## Exercise objective
Using the material below, work out how many lines contain "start". Only the number is wanted.

╔══

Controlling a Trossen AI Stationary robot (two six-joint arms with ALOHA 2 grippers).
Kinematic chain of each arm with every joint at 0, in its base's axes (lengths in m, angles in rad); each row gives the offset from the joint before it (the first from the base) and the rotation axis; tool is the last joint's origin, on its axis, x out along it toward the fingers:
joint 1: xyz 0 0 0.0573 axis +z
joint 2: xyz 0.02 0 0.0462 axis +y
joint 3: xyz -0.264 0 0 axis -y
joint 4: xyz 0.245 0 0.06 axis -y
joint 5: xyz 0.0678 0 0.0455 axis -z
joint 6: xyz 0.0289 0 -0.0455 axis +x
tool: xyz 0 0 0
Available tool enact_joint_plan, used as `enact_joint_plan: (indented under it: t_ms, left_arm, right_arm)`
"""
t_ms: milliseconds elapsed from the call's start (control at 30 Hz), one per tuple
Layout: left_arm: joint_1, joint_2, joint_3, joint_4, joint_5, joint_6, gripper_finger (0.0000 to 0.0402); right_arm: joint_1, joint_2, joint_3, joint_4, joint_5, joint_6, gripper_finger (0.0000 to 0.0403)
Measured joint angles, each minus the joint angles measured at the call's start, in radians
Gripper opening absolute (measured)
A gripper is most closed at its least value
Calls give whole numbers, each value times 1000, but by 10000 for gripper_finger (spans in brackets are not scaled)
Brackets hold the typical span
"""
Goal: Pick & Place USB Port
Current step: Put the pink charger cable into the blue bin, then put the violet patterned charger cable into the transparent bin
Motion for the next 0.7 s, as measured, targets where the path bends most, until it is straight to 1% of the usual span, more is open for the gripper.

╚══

## Problem solution
2